EXERCISE: Please output exactly the lines that run from the line with "Would you be able to pin the grey" through the final line of the data, inclusive, and nothing more.

#### INFORMATION ####

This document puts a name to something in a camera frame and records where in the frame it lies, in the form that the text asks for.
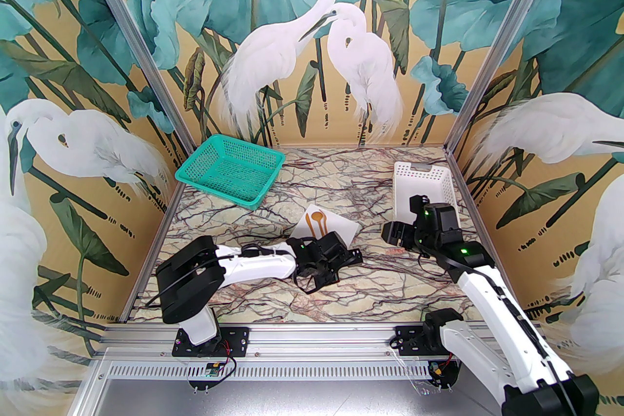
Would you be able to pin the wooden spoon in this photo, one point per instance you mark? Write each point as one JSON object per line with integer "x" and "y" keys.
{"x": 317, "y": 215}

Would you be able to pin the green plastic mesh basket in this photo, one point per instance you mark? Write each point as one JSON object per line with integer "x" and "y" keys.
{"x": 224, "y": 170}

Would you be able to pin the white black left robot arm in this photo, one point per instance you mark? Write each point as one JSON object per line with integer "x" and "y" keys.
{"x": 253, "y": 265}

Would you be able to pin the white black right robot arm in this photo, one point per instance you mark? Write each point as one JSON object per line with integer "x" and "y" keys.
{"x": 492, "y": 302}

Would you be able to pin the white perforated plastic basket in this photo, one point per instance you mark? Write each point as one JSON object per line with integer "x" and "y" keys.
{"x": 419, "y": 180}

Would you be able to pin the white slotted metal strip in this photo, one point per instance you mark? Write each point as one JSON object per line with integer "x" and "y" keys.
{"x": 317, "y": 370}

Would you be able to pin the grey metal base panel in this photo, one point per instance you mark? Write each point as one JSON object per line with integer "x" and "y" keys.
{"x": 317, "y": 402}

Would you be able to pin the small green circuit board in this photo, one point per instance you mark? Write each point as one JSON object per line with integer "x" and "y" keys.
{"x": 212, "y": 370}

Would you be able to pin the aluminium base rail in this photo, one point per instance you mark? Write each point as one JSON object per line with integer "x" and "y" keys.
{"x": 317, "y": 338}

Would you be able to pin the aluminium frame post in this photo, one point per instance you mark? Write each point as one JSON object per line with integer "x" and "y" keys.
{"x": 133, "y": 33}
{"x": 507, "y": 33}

####

REPLY:
Would you be able to pin the grey metal base panel in this photo, one point per instance you mark? Write each point as one JSON object per line with integer "x" and "y" keys.
{"x": 317, "y": 402}

Would you be able to pin the small green circuit board in this photo, one point per instance you mark? Write each point as one JSON object per line with integer "x" and "y" keys.
{"x": 212, "y": 370}

Would you be able to pin the aluminium base rail in this photo, one point per instance you mark? Write each point as one JSON object per line with integer "x" and "y" keys.
{"x": 317, "y": 338}

Would you be able to pin the aluminium frame post in this photo, one point per instance you mark? Write each point as one JSON object per line with integer "x" and "y" keys.
{"x": 133, "y": 33}
{"x": 507, "y": 33}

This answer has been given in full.